[TASK DETAILS]
The lines to return run from the start of the material below through the line holding "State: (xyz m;", both included; please give them back exactly, minus the pictures.

[SUPPLIED INFORMATION]
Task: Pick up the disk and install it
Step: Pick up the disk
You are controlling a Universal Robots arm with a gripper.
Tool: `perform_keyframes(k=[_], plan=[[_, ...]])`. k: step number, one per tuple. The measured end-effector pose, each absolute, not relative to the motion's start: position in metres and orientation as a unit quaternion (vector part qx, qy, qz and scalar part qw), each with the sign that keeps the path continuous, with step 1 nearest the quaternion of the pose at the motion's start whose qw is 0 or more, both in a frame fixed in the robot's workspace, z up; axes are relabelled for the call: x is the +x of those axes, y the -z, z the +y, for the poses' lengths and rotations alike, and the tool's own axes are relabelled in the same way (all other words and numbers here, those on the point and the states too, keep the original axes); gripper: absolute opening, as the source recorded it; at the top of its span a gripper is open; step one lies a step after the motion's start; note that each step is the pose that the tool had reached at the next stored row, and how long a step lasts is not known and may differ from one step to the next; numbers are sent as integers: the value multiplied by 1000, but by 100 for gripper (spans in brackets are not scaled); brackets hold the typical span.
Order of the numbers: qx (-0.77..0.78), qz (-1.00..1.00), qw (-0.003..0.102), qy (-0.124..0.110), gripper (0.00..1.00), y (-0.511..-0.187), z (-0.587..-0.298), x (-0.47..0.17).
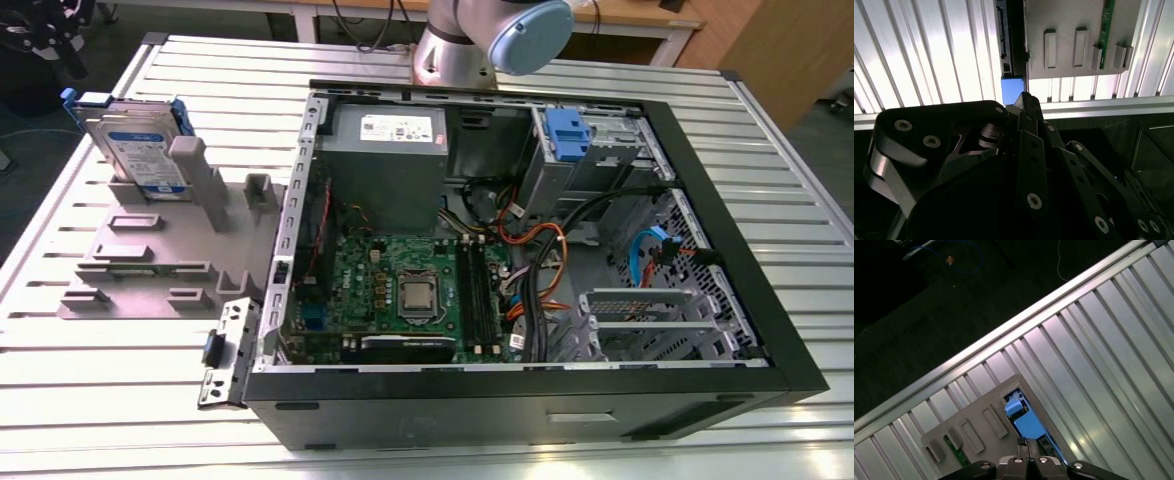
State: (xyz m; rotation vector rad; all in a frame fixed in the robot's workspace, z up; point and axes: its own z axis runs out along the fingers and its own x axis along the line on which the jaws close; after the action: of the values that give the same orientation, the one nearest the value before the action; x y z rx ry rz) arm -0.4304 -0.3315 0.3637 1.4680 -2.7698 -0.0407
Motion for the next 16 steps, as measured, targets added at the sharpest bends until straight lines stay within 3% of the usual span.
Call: perform_keyframes(k=[16], plan=[[477, -879, 3, 13, 11, -364, -331, -430]])
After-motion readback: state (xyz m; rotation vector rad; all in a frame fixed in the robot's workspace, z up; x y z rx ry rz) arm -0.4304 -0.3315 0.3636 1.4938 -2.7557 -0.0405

[FINISHED EXERCISE]
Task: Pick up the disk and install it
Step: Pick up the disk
You are controlling a Universal Robots arm with a gripper.
Tool: `perform_keyframes(k=[_], plan=[[_, ...]])`. k: step number, one per tuple. The measured end-effector pose, each absolute, not relative to the motion's start: position in metres and orientation as a unit quaternion (vector part qx, qy, qz and scalar part qw), each with the sign that keeps the path continuous, with step 1 nearest the quaternion of the pose at the motion's start whose qw is 0 or more, both in a frame fixed in the robot's workspace, z up; axes are relabelled for the call: x is the +x of those axes, y the -z, z the +y, for the poses' lengths and rotations alike, and the tool's own axes are relabelled in the same way (all other words and numbers here, those on the point and the states too, keep the original axes); gripper: absolute opening, as the source recorded it; at the top of its span a gripper is open; step one lies a step after the motion's start; note that each step is the pose that the tool had reached at the next stored row, and how long a step lasts is not known and may differ from one step to the next; numbers are sent as integers: the value multiplied by 1000, but by 100 for gripper (spans in brackets are not scaled); brackets hold the typical span.
Order of the numbers: qx (-0.77..0.78), qz (-1.00..1.00), qw (-0.003..0.102), qy (-0.124..0.110), gripper (0.00..1.00), y (-0.511..-0.187), z (-0.587..-0.298), x (-0.47..0.17).
State: (xyz m; rotation vector rad; all in a frame fixed in the robot's workspace, z up; point and axes: its own z axis runs out along the fingers and its own x axis along the line on which the jaws close; after the action: of the values that give the same orientation, the one nearest the value before the action; x y z rx ry rz) arm -0.4304 -0.3315 0.3637 1.4680 -2.7698 -0.0407

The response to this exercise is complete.